2. We repeated this process for each of the 4 different countries (Brazil, Portugal, Angola, and Mozambique), and limited the country by using Google "Advanced Search" [Region] function. The question, of course, is how well Google knows which country a page comes from, if it isn't marked by a top-level domain (e.g. BR for Brazil). As Google explains,

"we'll rely largely on the site's 1 country domain (.ca, .de, etc.). If an international domain (.com, .org, .eu, etc) has been used, we'll rely on several signals, including 2 IP address, 3 location information on the page, 4 links to the page, and 5 any relevant information from Google Places."

For example, for a .com address (where no top-level domain is listed), it will try to use the IP address (which shows where the computer is physically located).
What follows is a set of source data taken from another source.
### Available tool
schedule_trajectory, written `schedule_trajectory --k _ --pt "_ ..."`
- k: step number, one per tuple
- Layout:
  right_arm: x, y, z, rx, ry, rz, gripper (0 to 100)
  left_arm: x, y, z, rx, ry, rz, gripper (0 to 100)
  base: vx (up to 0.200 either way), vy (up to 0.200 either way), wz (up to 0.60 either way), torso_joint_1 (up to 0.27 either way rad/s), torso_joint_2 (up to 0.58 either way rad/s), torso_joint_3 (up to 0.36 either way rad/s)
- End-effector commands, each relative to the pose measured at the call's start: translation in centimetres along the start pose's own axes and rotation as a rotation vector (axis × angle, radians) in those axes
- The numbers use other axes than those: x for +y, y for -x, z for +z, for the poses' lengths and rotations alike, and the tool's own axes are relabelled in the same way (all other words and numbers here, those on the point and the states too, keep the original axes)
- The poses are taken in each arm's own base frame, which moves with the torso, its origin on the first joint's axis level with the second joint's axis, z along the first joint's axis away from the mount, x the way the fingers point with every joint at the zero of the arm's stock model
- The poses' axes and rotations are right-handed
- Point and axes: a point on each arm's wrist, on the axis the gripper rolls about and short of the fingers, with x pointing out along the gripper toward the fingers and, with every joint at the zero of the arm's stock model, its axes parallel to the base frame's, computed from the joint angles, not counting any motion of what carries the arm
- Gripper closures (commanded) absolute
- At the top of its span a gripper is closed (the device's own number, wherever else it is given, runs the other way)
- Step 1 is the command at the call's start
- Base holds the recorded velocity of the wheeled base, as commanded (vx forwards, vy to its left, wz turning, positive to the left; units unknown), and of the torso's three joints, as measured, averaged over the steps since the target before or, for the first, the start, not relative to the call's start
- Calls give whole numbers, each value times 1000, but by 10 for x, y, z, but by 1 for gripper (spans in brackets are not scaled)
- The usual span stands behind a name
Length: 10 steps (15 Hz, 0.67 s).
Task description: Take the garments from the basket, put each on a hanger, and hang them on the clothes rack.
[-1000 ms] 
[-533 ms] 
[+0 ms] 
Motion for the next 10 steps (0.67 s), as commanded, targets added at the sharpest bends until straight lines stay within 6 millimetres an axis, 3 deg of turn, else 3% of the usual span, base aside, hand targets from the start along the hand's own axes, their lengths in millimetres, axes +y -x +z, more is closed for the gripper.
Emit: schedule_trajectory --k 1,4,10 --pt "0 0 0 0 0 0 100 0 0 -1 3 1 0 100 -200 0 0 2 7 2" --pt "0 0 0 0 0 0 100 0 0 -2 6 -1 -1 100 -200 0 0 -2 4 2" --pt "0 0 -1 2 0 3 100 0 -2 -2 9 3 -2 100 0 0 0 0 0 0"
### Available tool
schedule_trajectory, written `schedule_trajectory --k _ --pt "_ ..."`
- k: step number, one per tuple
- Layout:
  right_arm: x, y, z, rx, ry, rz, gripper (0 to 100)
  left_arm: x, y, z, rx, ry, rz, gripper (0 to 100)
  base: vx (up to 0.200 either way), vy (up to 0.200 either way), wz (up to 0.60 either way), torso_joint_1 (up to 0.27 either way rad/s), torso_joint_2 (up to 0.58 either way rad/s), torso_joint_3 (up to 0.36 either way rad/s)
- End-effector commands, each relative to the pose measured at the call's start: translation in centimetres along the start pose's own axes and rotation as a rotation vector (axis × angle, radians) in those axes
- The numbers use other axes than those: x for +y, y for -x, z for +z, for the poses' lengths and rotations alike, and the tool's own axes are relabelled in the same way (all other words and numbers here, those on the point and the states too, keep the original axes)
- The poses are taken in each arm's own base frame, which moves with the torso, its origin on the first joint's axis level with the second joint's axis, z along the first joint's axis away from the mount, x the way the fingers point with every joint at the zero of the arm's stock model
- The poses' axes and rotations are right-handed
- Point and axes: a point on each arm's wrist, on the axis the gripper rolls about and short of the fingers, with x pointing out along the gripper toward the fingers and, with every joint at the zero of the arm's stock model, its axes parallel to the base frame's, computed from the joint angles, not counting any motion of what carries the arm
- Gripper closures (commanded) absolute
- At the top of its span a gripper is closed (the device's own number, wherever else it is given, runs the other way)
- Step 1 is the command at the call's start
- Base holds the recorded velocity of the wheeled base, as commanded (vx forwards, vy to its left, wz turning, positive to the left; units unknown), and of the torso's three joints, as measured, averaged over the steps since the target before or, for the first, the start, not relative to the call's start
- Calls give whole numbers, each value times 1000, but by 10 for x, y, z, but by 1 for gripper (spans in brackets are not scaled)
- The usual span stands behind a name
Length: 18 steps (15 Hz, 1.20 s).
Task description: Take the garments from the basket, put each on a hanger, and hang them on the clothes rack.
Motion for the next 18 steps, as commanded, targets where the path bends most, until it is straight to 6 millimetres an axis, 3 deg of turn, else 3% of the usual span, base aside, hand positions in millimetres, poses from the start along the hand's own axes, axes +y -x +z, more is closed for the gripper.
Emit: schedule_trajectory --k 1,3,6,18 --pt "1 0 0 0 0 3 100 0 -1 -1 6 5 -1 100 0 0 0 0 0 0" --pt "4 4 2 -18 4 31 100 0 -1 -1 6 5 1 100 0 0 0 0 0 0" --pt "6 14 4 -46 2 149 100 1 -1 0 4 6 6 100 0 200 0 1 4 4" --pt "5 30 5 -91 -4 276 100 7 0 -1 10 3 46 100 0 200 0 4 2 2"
But even if that fails, Google could still see that 95% of the visitors to the site come from Brazil, and that 95% of the links to that page are from Brazil (and remember that Google knows both of these things), and it would then guess that the site is probably from Brazil. It isn't perfect, but it's very, very good, as is shown in the results from the dialect-oriented searches.

3. In addition, besides doing 4 different sets of searches (for each of the 4 countries) with "General" Google searches (all web pages), we also repeated this with Google "Blog" searches (using the Advanced / Region searches in both cases). The blog searches are obviously just blogs, and the "General" searches also included some blogs as well.
4. We then downloaded all of the one million unique web pages using HTTrack.
5. After this, we ran all of the two million web pages through JusText to remove boilerplate material (e.g. headers, footers, sidebars). (Thanks, Michael Bean, for helping to set this up)
6. Finally, we used n-gram matching to eliminate the remaining duplicate texts. Even more difficult was the removal of duplicate "snippets" of text on multiple web pages (e.g. legal notices or information on the creator of a blog or a newspaper columnist), which JusText didn't eliminate. While there are undoubtedly still some duplicate texts, we are continuing to work on this.